● **YOUR OBJECTIVE**: Go line by line through the data and copy those with the word "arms".

● **INFORMATION PROVIDED**:
┄┄┄┄┄┄┄┄┄┄

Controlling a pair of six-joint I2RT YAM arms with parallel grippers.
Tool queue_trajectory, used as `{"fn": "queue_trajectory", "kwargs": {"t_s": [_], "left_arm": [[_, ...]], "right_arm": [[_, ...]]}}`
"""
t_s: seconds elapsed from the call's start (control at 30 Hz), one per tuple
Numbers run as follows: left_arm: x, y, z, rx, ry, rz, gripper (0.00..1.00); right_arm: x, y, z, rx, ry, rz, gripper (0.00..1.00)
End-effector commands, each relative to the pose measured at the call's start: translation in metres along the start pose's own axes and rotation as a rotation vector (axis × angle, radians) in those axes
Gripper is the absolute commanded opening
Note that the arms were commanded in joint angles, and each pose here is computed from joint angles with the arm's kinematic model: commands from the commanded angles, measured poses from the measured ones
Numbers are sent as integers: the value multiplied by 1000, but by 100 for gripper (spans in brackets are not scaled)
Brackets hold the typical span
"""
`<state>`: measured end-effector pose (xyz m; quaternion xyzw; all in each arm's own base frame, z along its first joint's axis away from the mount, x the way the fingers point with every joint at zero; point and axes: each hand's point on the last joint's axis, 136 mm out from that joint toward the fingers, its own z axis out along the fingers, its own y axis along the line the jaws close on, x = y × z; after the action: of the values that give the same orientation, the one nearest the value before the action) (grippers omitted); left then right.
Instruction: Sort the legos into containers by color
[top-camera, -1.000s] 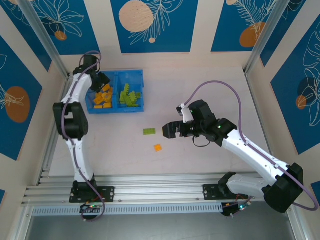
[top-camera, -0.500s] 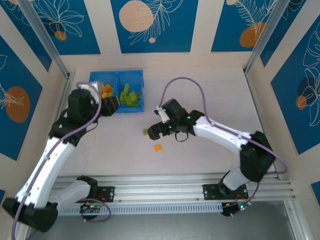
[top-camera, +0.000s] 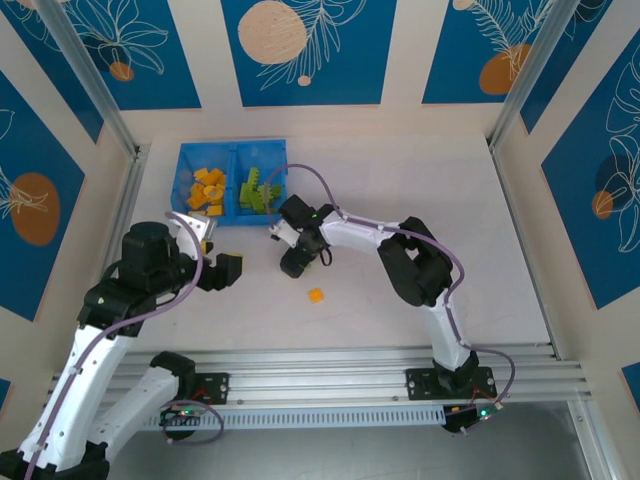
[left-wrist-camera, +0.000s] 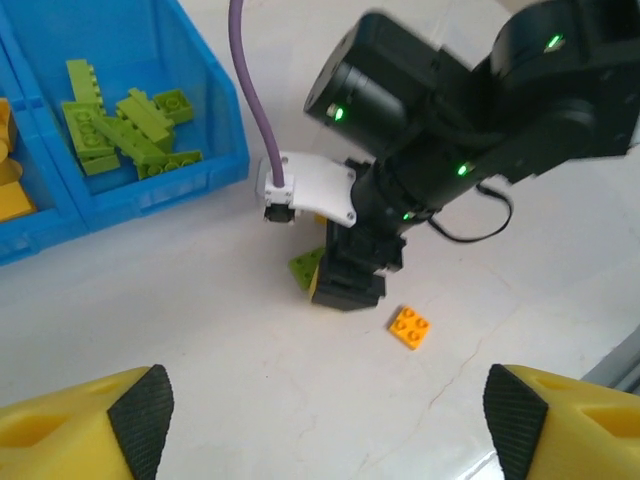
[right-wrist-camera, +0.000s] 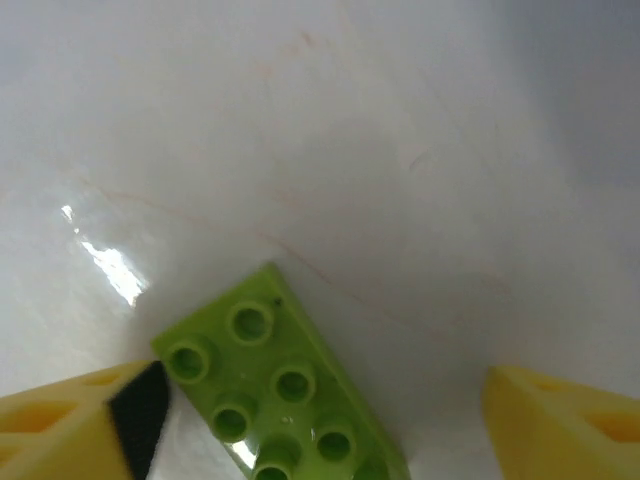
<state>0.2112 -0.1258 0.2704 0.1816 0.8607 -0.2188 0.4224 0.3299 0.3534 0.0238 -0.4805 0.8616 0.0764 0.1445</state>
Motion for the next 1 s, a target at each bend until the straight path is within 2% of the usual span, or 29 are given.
{"fn": "queue_trajectory", "kwargs": {"t_s": [0.0, 0.07, 0.23, 0.37, 0.5, 0.6, 0.73, 0.87, 0.97], "left_arm": [[6, 1, 5, 3, 15, 6, 87], [4, -2, 6, 19, 4, -3, 88], [1, 4, 9, -8, -4, -19, 90], [-1, 0, 12, 18, -22, -26, 91], [-4, 0, 12, 22, -35, -33, 93], [-7, 3, 11, -1, -44, -51, 99], [-19, 0, 4, 6, -88, -66, 100], [-36, 0, -6, -8, -158, -102, 100], [-46, 4, -12, -34, -209, -137, 100]], "right_arm": [[18, 15, 13, -52, 99, -62, 68], [26, 18, 17, -53, 129, -57, 57], [41, 13, 21, 17, 180, -49, 39], [37, 12, 13, 33, 143, -22, 27], [12, 18, -20, 11, -5, 51, 24], [-12, 22, -61, -8, -154, 120, 24], [-44, 26, -126, -39, -378, 225, 24], [-79, 15, -186, -18, -570, 387, 26], [-104, 3, -206, 3, -646, 468, 27]]}}
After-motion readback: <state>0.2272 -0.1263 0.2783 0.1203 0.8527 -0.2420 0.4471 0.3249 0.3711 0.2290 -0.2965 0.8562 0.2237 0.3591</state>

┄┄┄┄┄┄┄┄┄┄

● **ANSWER AREA**:
Controlling a pair of six-joint I2RT YAM arms with parallel grippers.
Note that the arms were commanded in joint angles, and each pose here is computed from joint angles with the arm's kinematic model: commands from the commanded angles, measured poses from the measured ones

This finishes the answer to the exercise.